First and foremost, the quality of the project you deliver reflects on you as the project manager. Just imagine if the application you deliver crashes constantly… Or if a bridge project collapses because you didn’t ask the right questions about quality. If the latter happened, you may never have the opportunity to manage another project.
Each organization has a different quality philosophy. That said, there are two quality concepts you can use as a foundation. First, product quality – is the “deliverable” of the project (e.g. the unique product, service, improvement produced by the product) of acceptable quality? Second, project quality – are your project processes and methods operating with high quality? As you can see, these quality concepts are connected. If you have a disciplined commitment to project quality, you are more likely to ship a high-quality product.
This article will focus on tools to improve product quality. With some creativity, you may also use these quality tools to improve your project plans, reports and controls.
Opening The Quality Toolbox
As you study for the PMP exam, you will be introduced to several proven quality management tools and techniques. Most of these processes were developed for the manufacturing industry. If you work in software development or some other industry, keep an open mind. These tools have been used to improve performance and eliminate errors for years – they work!
In the manufacturing environment, consistent results are important. Imagine a beer bottle production facility – each bottle must be a certain size and weight in order to be packaged and shipped economically. Control charts are a simple way to measure consistency of production. In a technology project, you can use control charts to detect the number or percentage of errors per million transactions.
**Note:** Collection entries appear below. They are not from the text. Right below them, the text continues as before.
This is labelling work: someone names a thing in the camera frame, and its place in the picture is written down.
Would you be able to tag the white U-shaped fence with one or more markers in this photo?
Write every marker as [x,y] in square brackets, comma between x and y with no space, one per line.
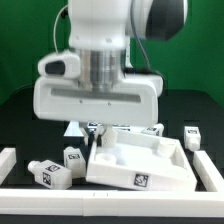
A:
[111,203]

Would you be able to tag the white square tabletop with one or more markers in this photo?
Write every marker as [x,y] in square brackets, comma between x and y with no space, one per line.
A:
[141,162]

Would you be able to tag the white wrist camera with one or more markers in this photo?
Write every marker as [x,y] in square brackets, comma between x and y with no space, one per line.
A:
[65,65]

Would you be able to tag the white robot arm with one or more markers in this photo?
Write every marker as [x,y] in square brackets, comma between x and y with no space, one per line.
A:
[92,81]

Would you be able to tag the white tag sheet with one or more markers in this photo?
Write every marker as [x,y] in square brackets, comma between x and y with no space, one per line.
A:
[75,130]

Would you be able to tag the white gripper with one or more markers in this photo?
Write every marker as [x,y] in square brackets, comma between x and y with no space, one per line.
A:
[133,101]

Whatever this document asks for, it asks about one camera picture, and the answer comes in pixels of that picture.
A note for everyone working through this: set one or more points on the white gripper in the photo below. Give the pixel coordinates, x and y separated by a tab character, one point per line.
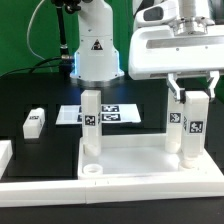
156	51

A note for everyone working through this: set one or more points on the white desk top tray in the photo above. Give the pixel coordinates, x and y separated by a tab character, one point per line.
142	158

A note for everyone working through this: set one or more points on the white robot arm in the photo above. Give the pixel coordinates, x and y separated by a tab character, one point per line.
97	61

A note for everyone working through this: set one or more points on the white marker sheet with tags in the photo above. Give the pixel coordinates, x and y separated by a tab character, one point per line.
110	113

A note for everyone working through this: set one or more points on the white L-shaped fence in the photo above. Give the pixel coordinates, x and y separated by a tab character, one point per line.
23	194

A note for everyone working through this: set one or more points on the white block left edge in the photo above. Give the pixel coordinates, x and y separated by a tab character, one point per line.
5	155

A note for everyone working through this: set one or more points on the black camera stand pole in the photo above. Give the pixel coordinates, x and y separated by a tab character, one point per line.
70	6

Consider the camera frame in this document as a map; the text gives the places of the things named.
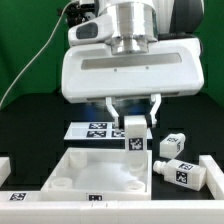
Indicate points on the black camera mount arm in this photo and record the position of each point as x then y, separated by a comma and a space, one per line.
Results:
77, 13

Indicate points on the white left wall block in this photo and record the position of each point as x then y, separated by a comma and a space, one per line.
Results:
5, 169

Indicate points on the white front wall rail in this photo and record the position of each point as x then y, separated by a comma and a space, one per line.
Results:
145, 212

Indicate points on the white right wall block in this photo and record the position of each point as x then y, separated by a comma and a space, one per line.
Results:
214, 176

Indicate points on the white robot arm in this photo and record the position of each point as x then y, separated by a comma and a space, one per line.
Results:
132, 49

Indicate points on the white square tabletop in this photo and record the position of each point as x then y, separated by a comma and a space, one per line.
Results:
88, 174

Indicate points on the white wall block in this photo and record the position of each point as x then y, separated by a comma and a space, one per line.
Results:
5, 169
214, 176

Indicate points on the white fiducial marker sheet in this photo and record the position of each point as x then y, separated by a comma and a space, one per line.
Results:
93, 130

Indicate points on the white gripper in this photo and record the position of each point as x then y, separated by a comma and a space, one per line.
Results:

Sometimes, the simplest tool is the best one for the job. The histogram displays frequency distributions or how often a given measure occurs. If your project is designed to improve a process, you could use a histogram to understand a process before you start to improve (e.g. how many days does it take the warehouse to ship various types of products?)
It’s been said that failure has many fathers. The same can be said of quality failures. A fishbone diagram is a graphical tool that helps you to visually organize various root causes of quality problems. For example, a malfunctioning application may be caused by poor requirements, suboptimal procurement and inaccurate planning. You may also identify insufficient training as another contributor to poor quality. By pushing yourself to identify each cause of quality failure, you obtain a richer understanding of the problem and possible solutions.
As you progress through your quality analysis, you may end up with dozens of possibilities to investigate. How do you make sense of all this data? Using a Pareto analysis is one of the best ways to identify the causes that matter the most. For example, you may find out that your star software developer is so overworked that the quality of her work starts to decline – her decline due to overwork may cause 80% of problems. In quality management, Pareto diagrams are also useful in identifying which quality problems are worth your time (e.g. classify the 100 most recent complaints about a product into categories and analyze which cause the greatest problems) to investigate.
Resource: For an extended treatment of the Pareto principle and how it can be used to improve your results, read “The 80/20 Principle” by Richard Koch.
How do you understand the relationship between factors when you analyze a quality problem? A scatter diagram is a helpful quality investigation tool. You can use a scatter diagram to test whether there is a relationship between two variables. For instance, you may have an effect (e.g. “the database crashes when new records are added”) and a hypothesis on the cause (e.g. “the database becomes unable after it is open for more than 100 hours”). A scatter diagram makes it easy to determine if your quality hypothesis has merit.
The checklist is a well-established tool to prevent well understood quality mistakes. For example, you may have a quality checklist for software releases that includes testing a website in three different web browsers. Many check sheets are kept in notepads or scraps of paper. For better results, use a spreadsheet like Microsoft Excel instead.
This quality analysis tool is most useful when combined with other quality tools. As an example, you may have twenty values plotted on a diagram. How do you make sense of this data? The stratification technique can be used to look for relationships between quality problems. Keep in mind that a correlation or relationship may not be conclusive on its own.
Looking For More Quality Resources?
The quality movement has made many great contributions. If you’re interested in learning more about quality and how it can improve your project results, explore the following resources:
Balancing quality versus productivity: myth or doable? [PMI]
Sharing insights on Saudi Arabia’s Saudi Aramco quality approach, this article provides an excellent overview of how quality ideas are applied in the energy industry.
A quality management case study: defects in spacecraft electronics components [PMI]
When you go to space, quality is absolutely critical because sending replacement parts and technicians is very difficult! In this article describes how the U.S. government improved quality for spacecraft and related activities.
Quality in project management–a practical look at chapter 8 of the PMBOK® guide [PMI]
How does the PMBOK Guide present quality management? This article breaks down the PMBOK into eight fundamental concepts. Note that this resource is limited to PMI members.
The quality options available to you may feel a bit overwhelming at this point. That’s a perfectly natural reaction. To simplify the process, choose one quality tool from this article and brainstorm ways to apply it to your work. If you’re not sure where to start, start collecting data on defects and other quality problems so you can analyze them further.